The kernel of the application, Mr Tehan said, was that, when one examined the individual sentences, the total effective sentence and the non-parole period, one was driven to the view that insufficient weight had been given to one or more of those four factors. That submission is different from the second, third and fourth grounds of appeal, which assert failure to take the factors into account and which, I may say immediately, cannot in the light of the judge's remarks relied on be sustained. The grounds were, however, really treated in argument as particulars of the first ground.
Mr Tehan elaborated the four factors listed by his Honour, taking the Court, with his usual emphasis, to the evidence in support of each. It is unnecessary to recapitulate any of that, except his submissions on the effect of the plea of guilty to a count of murder. Mr Tehan traced the history in this State from R v. David[1], of guilty pleas to murder counts as the penalty was progressively changed from death, through mandatory life imprisonment, to life imprisonment or a term of years. He submitted, correctly in my view, that a plea of guilty in murder is significant. That does not, however, mean that it can always countervail against aggravating circumstances of the terrible offence in a given case, as, for instance, R v. Beckett[2], where there were not only a plea of guilty, but very significant co-operation with the authorities, given and promised, in relation to the co-offender shows. Here the Crown case was, in my view, strong indeed, when to the evidence Mrs W could give is added the applicant's record of interview. Dr Walton's evidence, especially when his cross-examination is included, did not, in my view, enable any aspect of the mental element of the crime to be contested with any real prospect of success. Thus the plea of guilty was not surprising. By that I do not mean to minimise the applicant's proven remorse.
[1][1966] V.R. 358.
[2][1998] VSCA 148.
It is convenient at this point to note the clarion call with which Mr Tehan concluded his address. He stated that it was time for this Court to restate that due weight should be given to a guilty plea in a murder case, as had been recognised in Rv. Donnelly[3]. That proposition may be accepted provided that proper force is given to the word "due". What is due will vary with the circumstances. Sometimes it will result in a substantial discount. Sometimes it will be completely outweighed so as to be entirely ineffectual. That is made clear by what Brooking, J.A. said in R v. DJH[4], namely:
"It is not to be thought that a plea of guilty will necessarily and in all circumstances save a murderer from life imprisonment. Of the correctness of that proposition I have no doubt whatever. I will add that I also have no doubt that a plea of guilty will not necessarily and in all circumstances save a murderer from a sentence of life imprisonment without possibility of parole."
[3][1998] 1 V.R. 645.
[4][1998] VSCA 108 at paragraph 12.
It is significant that at paragraph 21 Charles, J.A. expressed himself as agreeing with all that Brooking, J.A. had said.
Mr Tehan then fastened upon the following sentence from the judgment of Charles, J.A. in Donnelly at 648:
"An examination of the sentences imposed for the crime of murder in the years 1990 to 1996 suggests to me that the head sentence imposed by the learned judge was close to the highest sentence that might have been regarded as appropriate to this crime".

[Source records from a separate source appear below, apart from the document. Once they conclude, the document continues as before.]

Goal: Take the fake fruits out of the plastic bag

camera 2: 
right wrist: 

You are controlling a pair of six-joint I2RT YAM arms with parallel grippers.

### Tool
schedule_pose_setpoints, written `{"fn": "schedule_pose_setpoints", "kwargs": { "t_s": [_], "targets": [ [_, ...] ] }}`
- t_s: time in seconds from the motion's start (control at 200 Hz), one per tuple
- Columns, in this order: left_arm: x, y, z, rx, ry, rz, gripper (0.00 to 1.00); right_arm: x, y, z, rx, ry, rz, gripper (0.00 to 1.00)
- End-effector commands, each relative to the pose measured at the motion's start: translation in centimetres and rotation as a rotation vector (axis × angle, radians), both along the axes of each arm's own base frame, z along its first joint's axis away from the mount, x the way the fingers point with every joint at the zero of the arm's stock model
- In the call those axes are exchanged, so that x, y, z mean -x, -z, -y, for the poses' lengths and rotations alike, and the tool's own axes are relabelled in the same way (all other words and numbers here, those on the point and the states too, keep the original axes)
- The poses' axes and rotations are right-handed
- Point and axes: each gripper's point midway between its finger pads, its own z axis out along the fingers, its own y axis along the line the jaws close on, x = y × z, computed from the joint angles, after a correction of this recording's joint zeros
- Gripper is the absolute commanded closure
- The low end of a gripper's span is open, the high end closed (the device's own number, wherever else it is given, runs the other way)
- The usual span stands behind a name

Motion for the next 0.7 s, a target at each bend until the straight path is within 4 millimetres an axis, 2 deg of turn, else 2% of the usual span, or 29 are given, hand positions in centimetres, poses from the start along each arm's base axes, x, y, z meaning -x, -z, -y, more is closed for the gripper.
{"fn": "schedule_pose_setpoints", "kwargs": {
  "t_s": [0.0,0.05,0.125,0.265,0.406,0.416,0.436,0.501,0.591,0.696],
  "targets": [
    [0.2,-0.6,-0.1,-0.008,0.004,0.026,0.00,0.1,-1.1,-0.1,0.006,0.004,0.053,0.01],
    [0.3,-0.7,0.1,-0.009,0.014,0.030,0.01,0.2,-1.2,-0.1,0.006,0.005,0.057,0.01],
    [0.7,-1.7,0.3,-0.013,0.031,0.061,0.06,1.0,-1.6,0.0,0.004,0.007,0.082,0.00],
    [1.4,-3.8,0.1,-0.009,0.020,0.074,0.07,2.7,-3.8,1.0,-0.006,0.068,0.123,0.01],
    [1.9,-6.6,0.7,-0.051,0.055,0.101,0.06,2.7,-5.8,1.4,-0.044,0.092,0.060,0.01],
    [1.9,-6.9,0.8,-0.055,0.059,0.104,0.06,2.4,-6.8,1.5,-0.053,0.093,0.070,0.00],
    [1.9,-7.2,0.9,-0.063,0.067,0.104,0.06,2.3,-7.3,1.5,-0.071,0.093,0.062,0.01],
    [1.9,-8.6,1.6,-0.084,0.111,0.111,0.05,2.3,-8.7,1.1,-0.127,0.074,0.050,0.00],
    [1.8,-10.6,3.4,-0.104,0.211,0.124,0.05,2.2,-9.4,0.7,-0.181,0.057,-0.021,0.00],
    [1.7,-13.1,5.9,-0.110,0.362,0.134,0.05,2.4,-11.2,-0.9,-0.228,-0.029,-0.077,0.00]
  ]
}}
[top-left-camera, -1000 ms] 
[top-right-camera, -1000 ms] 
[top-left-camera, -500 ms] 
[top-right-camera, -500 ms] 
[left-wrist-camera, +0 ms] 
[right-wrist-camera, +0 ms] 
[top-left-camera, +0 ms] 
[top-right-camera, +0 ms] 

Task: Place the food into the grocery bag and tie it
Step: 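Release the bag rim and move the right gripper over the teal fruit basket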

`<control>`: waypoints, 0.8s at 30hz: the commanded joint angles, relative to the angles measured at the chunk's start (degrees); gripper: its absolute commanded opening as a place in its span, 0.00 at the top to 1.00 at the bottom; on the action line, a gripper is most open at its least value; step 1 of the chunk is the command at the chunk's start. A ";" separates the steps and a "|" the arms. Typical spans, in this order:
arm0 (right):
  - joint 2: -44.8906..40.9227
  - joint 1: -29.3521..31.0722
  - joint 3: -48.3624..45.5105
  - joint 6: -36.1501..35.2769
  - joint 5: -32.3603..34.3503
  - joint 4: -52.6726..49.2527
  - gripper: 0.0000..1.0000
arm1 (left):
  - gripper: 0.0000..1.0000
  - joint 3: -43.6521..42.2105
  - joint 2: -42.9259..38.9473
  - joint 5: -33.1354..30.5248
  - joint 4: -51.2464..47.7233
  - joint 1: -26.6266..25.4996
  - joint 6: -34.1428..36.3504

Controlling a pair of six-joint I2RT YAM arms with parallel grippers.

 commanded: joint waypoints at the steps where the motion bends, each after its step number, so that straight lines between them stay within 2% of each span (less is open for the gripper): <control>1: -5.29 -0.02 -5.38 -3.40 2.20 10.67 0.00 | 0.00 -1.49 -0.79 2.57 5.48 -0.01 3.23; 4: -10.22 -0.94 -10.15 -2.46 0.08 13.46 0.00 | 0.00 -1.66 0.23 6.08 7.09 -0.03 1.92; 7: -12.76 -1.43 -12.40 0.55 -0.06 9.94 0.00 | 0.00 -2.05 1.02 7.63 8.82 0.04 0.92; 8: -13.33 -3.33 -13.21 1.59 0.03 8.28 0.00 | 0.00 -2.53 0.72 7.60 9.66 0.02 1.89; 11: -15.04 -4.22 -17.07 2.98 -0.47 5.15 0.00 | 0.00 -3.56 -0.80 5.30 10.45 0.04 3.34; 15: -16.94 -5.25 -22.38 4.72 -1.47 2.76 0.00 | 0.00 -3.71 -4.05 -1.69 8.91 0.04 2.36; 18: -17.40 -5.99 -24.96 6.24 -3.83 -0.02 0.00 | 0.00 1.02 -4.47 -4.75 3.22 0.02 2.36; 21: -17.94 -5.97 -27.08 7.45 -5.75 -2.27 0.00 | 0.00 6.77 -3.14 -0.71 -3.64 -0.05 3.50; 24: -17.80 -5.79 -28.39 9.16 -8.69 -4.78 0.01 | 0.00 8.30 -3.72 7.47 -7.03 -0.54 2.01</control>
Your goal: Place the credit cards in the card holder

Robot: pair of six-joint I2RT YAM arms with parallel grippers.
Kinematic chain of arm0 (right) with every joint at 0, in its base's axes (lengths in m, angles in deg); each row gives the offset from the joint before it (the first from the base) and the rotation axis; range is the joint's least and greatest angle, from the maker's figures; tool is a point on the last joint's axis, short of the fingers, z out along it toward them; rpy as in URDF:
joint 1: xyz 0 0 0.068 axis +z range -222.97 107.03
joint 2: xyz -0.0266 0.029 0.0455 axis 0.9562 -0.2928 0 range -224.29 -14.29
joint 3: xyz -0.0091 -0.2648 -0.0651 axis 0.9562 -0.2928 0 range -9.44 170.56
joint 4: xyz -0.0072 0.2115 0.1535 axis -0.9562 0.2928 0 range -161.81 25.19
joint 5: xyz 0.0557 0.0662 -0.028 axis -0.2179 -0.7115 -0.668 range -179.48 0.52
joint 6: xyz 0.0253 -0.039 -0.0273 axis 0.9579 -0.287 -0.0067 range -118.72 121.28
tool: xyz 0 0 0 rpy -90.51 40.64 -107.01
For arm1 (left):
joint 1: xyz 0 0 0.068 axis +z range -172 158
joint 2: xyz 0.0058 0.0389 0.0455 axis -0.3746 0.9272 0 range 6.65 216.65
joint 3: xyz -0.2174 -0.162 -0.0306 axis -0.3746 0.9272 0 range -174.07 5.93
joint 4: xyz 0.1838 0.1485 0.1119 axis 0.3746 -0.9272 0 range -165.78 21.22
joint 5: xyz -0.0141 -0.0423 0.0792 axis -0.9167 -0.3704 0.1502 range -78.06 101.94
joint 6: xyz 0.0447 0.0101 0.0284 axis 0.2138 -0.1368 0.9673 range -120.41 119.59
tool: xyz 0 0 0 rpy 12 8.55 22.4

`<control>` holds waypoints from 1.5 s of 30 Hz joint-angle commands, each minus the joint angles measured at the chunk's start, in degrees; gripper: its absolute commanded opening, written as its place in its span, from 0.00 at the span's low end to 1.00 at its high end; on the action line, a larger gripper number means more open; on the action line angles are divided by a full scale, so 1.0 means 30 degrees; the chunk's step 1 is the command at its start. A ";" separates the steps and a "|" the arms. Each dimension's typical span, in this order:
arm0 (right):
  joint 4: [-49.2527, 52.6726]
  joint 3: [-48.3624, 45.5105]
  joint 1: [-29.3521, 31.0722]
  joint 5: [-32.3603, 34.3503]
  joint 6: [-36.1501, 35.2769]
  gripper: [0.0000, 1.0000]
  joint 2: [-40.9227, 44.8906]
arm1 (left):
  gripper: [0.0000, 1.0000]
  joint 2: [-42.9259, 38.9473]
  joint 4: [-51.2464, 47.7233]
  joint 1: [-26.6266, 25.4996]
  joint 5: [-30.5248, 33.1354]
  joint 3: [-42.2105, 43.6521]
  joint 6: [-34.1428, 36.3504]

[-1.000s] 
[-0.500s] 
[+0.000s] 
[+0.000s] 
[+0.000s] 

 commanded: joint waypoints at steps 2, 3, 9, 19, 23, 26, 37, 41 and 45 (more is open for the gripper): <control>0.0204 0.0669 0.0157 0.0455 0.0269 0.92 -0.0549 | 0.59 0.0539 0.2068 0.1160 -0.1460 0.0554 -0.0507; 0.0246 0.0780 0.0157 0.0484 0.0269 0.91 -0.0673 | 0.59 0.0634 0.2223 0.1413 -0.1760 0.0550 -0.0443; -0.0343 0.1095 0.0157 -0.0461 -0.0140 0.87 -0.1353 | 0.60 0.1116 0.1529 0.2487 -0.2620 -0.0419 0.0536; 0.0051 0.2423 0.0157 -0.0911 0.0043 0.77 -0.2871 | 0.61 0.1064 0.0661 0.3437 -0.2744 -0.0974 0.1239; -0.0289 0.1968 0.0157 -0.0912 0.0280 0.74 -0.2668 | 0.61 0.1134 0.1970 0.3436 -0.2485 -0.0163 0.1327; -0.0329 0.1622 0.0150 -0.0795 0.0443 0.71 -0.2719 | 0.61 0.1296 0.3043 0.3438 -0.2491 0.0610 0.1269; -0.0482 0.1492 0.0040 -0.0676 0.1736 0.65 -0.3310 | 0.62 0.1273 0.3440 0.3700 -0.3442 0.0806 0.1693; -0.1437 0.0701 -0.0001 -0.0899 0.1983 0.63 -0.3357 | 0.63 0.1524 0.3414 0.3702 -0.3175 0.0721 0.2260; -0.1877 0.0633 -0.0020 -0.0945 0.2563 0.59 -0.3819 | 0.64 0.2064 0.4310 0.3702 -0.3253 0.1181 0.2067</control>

The sentence of which his Honour was speaking was one of imprisonment for 16 years. Mr Tehan submitted that the words "this crime" meant the crime of murder and he contended that in 1998 (more accurately 1997) 16 years' imprisonment was regarded as "the top of the range" and that Donnelly should be taken as a safe guidepost still.
Even if Mr Tehan's reading of the passage in Donnelly were correct, I would say that it does not reflect current sentencing practice. As this Court had occasion in recent years to point out in, for instance, R v. Brooks[5], in DJH and in Beckett at paragraph 21, the value of human life seemed to have been depreciated in some murder sentences. Whilst it must be stressed that every case turns on its own facts, the case of Director of Public Prosecutions v. England[6] (special leave refused, 26 May 2000) furnishes a surer guide to this Court's general, and I stress general, approach. There, in a case of a late plea of guilty by an offender aged 19 at the time of committing the offence of murder with violence and horrendous aggravating circumstances, this Court on a Director's appeal increased a sentence of 18 years' imprisonment with a non-parole period of 14 years to 23 years' imprisonment with a non-parole period of 17 years.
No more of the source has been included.